Active and Passive Control Strategies for Ride Stability and Handling Enhancement in Three-Wheelers

Three-wheeled vehicles are increasingly adopted as sustainable transport solutions, but their asymmetric design and lightweight structure make them vulnerable to ride discomfort and rollover instability. This study develops a high-fidelity 12-degrees-of-freedom (DOF) dynamic model in MATLAB/Simulink and MSC ADAMS to analyze and improve ride comfort, handling, and roll stability. The model captures longitudinal, lateral, vertical, roll, pitch, and yaw motions, along with tire dynamics represented through the Magic Formula, and is validated using real-world data from an instrumented test vehicle. In this research, both active and passive control strategies were separately implemented and studied.
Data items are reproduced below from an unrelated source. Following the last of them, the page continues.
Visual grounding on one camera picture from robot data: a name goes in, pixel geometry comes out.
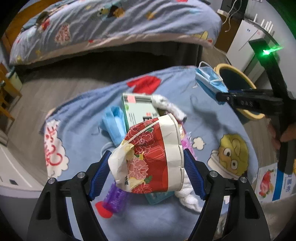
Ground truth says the white tissue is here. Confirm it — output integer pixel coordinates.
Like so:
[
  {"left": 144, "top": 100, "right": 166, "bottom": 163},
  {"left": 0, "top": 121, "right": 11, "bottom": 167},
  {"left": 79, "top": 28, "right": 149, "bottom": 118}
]
[{"left": 175, "top": 171, "right": 202, "bottom": 213}]

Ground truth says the red floral paper cup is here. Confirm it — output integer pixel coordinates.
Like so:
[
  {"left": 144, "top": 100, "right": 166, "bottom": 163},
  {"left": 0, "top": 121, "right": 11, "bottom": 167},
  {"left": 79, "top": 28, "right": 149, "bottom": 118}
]
[{"left": 108, "top": 113, "right": 184, "bottom": 194}]

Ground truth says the blue surgical face mask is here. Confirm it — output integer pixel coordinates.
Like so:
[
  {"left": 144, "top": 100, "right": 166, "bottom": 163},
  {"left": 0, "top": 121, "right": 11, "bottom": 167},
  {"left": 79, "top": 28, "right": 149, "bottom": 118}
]
[{"left": 195, "top": 61, "right": 228, "bottom": 105}]

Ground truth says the yellow rimmed teal trash bin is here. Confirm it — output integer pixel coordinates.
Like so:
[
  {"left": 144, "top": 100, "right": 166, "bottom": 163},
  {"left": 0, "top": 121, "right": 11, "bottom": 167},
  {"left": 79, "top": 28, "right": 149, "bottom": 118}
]
[{"left": 214, "top": 63, "right": 265, "bottom": 125}]

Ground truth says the right hand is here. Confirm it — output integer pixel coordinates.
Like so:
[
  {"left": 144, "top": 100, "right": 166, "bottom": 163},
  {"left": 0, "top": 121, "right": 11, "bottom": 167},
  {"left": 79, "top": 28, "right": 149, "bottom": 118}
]
[{"left": 267, "top": 121, "right": 296, "bottom": 150}]

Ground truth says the pink snack wrapper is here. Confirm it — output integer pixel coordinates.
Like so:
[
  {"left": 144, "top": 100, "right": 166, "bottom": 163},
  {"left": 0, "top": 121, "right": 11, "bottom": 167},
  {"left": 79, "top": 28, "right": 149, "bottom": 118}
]
[{"left": 178, "top": 124, "right": 197, "bottom": 160}]

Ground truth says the purple plastic wrapper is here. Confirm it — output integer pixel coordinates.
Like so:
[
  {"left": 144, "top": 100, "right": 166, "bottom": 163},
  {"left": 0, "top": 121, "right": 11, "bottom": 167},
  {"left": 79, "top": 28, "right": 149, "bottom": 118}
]
[{"left": 95, "top": 182, "right": 129, "bottom": 218}]

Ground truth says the teal blister pack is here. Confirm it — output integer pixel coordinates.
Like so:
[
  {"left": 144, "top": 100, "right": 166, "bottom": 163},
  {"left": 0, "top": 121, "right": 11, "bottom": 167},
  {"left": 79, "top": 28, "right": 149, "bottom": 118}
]
[{"left": 145, "top": 191, "right": 174, "bottom": 205}]

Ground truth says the white air purifier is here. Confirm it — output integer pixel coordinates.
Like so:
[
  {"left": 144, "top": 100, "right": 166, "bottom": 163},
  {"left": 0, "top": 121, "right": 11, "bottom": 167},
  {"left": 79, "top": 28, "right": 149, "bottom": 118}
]
[{"left": 226, "top": 19, "right": 275, "bottom": 83}]

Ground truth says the silver blister pack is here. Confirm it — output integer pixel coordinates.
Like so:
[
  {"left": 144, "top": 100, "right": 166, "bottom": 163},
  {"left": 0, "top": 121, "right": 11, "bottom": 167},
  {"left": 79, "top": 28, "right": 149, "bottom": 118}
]
[{"left": 151, "top": 94, "right": 187, "bottom": 123}]

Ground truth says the green white medicine box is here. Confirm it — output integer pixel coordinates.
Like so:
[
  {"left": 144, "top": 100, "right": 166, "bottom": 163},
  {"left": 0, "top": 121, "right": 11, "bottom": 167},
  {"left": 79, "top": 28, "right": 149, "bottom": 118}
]
[{"left": 122, "top": 93, "right": 159, "bottom": 131}]

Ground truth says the strawberry picture box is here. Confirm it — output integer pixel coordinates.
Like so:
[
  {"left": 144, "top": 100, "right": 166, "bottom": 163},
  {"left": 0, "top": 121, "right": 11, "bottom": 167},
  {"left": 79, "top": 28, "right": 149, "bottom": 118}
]
[{"left": 255, "top": 161, "right": 295, "bottom": 203}]

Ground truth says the wooden nightstand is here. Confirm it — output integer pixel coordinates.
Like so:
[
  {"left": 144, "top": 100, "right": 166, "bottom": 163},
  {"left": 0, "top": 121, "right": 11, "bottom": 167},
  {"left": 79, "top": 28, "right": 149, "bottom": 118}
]
[{"left": 214, "top": 9, "right": 243, "bottom": 53}]

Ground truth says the white storage bucket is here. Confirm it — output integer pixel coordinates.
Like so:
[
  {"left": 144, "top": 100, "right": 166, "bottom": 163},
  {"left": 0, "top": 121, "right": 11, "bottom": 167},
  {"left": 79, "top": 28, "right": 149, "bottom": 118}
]
[{"left": 6, "top": 67, "right": 23, "bottom": 91}]

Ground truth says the wooden stool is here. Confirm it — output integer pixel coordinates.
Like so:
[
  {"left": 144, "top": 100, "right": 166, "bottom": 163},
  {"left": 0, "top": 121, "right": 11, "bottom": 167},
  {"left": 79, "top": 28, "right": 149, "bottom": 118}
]
[{"left": 1, "top": 62, "right": 22, "bottom": 122}]

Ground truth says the blue cartoon bed duvet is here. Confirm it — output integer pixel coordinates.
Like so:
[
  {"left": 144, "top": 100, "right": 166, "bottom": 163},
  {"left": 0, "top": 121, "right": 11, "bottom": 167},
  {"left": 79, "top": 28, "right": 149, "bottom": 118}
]
[{"left": 10, "top": 1, "right": 222, "bottom": 65}]

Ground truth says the white cable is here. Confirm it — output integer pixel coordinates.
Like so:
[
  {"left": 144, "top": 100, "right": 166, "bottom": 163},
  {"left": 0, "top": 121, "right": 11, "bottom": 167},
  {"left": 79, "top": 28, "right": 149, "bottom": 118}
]
[{"left": 221, "top": 0, "right": 239, "bottom": 33}]
The active strategy involves an Active Vehicle Roll Dynamics Control (VRDC) system with an active rear suspension to suppress roll and yaw during aggressive maneuvers. The passive strategy focuses on improving rollover resistance by modulating throttle input based on sensor data from gyroscopes, accelerometers, and compasses. Simulation and experimental results show that each strategy, when applied independently, enhances roll stability, reduces yaw rate deviations, and improves handling performance. These findings demonstrate the effectiveness of both approaches in improving the safety and dynamic behavior of electric three-wheeled vehicles under real-world conditions.